L'ancien député du Lot Jean Launay propose de taxer les opérateurs de télécommunications et de piocher directement dans le budget de l'Etat pour combler le déficit du service universel de La Poste, dans un rapport remis jeudi au ministre de l'Economie Bruno Le Maire.

Le service universel postal (les prestations de base, dont la levée et la distribution six jours sur sept), imposé par la loi, est déficitaire depuis 2018 et le trou s'est creusé à 1,32 milliard d'euros l'an dernier. Ce déficit est attribuable à l'effondrement des volumes du courrier transporté par La Poste, que l'essor des colis ne compense pas.

« En absence d'une réforme du service universel postal, son déficit annuel projeté à 2025 serait de l'ordre de 0,9 milliard d'euros », écrit Jean Launay dans son rapport publié vendredi. « C'est un point de non retour, en raison de l'attrition du courrier », a-t-il expliqué à l'AFP. « La loi dit que l'Etat doit compenser les missions de service public », a-t-il ajouté.

Faire des économies

Une telle compensation ne doit pas empêcher La Poste de faire des économies, ni de revoir le contenu-même du service universel, selon lui. « En raison de sa faible utilisation et de son coût élevé, la question de l'avenir du J+1 (livraison le lendemain, ndlr) doit être posée » pour limiter le déficit, note le rapporteur, faisant référence au « timbre rouge » particulièrement concurrencé par les échanges électroniques, que chaque ménage a utilisé 5 fois l'an dernier, contre 45 fois en 2008.

On pourrait envisager à la place « une modalité hybride, consistant à pouvoir adresser un courrier en format digital sur laposte.fr, qui sera rematérialisé dans la nuit par La Poste, et distribué dès le lendemain par le facteur ». Quand bien même les délais de livraison seraient revus, « le maintien d'une distribution du courrier et du colis six jours sur sept est un impératif », souligne Jean Launay, également soucieux de garder des tarifs « raisonnables ».

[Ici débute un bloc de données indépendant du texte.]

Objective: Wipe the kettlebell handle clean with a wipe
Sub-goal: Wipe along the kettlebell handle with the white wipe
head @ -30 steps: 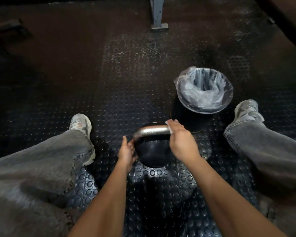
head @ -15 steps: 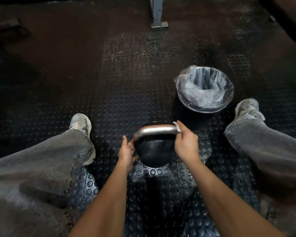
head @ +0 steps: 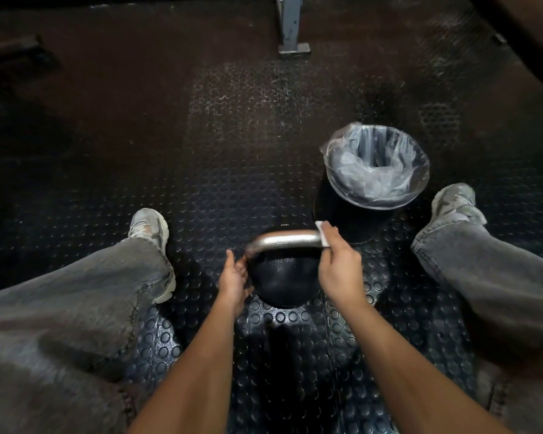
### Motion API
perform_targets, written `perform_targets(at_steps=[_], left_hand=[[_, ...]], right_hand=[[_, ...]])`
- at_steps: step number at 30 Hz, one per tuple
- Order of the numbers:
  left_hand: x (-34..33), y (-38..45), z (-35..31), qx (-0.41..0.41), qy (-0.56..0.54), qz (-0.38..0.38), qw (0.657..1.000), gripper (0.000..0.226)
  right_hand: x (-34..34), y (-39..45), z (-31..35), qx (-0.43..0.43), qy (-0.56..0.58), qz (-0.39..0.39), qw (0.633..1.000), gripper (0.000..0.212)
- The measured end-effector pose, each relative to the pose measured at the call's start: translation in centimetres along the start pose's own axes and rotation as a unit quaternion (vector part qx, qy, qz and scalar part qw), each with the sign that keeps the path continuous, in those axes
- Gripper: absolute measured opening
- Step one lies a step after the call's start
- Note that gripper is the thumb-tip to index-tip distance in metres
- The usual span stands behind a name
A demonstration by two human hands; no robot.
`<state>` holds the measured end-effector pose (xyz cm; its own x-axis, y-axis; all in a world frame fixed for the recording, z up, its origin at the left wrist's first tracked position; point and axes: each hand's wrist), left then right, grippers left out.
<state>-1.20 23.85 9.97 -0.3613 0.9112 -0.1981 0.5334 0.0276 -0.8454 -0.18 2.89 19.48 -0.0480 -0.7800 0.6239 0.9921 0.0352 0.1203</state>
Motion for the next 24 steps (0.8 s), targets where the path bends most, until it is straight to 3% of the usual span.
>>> perform_targets(at_steps=[3,5,11,13,17,19,21,24], left_hand=[[-0.2,-0.1,-0.1,0.006,-0.005,0.003,1.000,0.079],[-0.3,-0.3,-0.1,0.009,-0.011,0.002,1.000,0.079],[-0.4,-0.8,-0.3,0.001,-0.008,0.004,1.000,0.076],[-0.3,-0.7,-0.3,0.002,-0.008,0.001,1.000,0.076],[-0.2,-0.3,-0.2,0.007,-0.007,0.006,1.000,0.080],[-0.2,-0.3,-0.1,0.009,-0.009,0.005,1.000,0.079],[-0.3,-0.4,-0.2,0.007,-0.010,0.003,1.000,0.079],[-0.3,-0.4,-0.2,0.002,-0.006,0.002,1.000,0.079]], right_hand=[[-0.8,-0.7,0.7,0.204,-0.110,0.094,0.968,0.062],[-0.7,-2.1,-0.1,0.253,-0.136,0.099,0.953,0.062],[0.0,-1.5,-1.2,0.009,-0.071,0.018,0.997,0.062],[-0.2,0.2,-0.3,0.013,-0.088,0.036,0.995,0.057],[-0.7,0.2,1.8,0.199,-0.178,0.110,0.957,0.061],[-0.5,-1.2,1.1,0.235,-0.188,0.114,0.947,0.064],[0.2,-2.4,-0.2,0.177,-0.148,0.088,0.969,0.067],[1.0,-1.8,-0.9,0.008,-0.078,0.042,0.996,0.061]])
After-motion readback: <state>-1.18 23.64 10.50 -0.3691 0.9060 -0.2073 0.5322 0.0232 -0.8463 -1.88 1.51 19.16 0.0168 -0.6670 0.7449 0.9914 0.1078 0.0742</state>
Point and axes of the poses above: each hand's wrist, its own y-axis towards the middle knuckle, its own x-axis out of the back of the hand, z = x × y, and after that the axes turned 12 degrees about x, right-handed
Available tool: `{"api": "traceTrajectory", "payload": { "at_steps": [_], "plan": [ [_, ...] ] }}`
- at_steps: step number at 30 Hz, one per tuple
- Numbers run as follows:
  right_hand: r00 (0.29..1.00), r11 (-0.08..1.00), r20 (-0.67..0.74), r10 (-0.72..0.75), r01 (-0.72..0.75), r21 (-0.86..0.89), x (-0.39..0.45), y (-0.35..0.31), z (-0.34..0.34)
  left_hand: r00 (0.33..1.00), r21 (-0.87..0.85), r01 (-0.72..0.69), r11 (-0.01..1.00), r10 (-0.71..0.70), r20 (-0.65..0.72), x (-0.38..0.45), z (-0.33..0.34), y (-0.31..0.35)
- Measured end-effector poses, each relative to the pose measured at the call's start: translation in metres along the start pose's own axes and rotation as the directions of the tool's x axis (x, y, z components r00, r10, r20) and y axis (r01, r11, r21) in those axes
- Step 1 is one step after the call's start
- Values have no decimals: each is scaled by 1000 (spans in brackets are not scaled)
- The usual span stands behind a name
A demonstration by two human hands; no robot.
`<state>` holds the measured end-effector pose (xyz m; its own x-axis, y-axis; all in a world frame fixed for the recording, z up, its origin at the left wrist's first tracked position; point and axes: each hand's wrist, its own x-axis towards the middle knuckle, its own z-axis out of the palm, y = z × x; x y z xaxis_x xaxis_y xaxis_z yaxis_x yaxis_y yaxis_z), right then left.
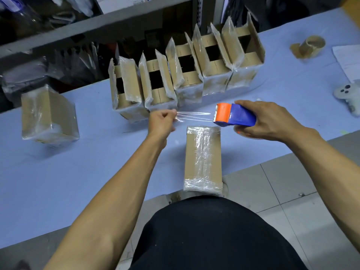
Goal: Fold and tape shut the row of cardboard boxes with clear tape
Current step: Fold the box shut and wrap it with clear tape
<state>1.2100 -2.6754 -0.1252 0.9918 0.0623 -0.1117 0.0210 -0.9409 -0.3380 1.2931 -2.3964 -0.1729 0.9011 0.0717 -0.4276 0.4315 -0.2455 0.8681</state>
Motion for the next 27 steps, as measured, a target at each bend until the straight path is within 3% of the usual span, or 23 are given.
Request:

Exonérations et taxe supplémentaire

Jean Launay suggère d'exonérer les prestations du service postal universel de la taxe sur les salaires (270 millions), d'élargir la taxe sur les opérateurs de communication électronique (Toce) et de voter une « dotation budgétaire annuelle complémentaire ». « Les compensations attendues ne peuvent attendre », indique l'ancien député. Il envisage aussi une prise en charge du déficit de 2020, aggravé par la pandémie de Covid-19, « dès la prochaine loi de finances rectificative ».

En tout état de cause, l'argent apporté l'an dernier par la Caisse des Dépôts –devenu premier actionnaire de La Poste, avec l'apport de CNP Assurances– « ne doit pas être dilué dans la non-compensation des missions de service public », mais être utilisé « pour la diversification et pour le développement » de La poste, dit-il.

Jean Launay aborde aussi dans son rapport les trois autres missions de service public, l'accessibilité bancaire, le transport de la presse et l'aménagement du territoire, qui selon lui doivent aussi être compensées. Le ministère de l'Economie a répondu que des discussions auraient lieu et que Bruno Le Maire s'exprimerait sur le sujet dans les prochaines semaines.

Le rapport de Jean Launay « (rejoint) l'analyse de La Poste concernant l'attachement des Français et des élus aux missions de service public confiées à La Poste, le besoin d'adapter ces missions aux attentes des citoyens et la nécessité de leur juste compensation », a réagi le groupe public.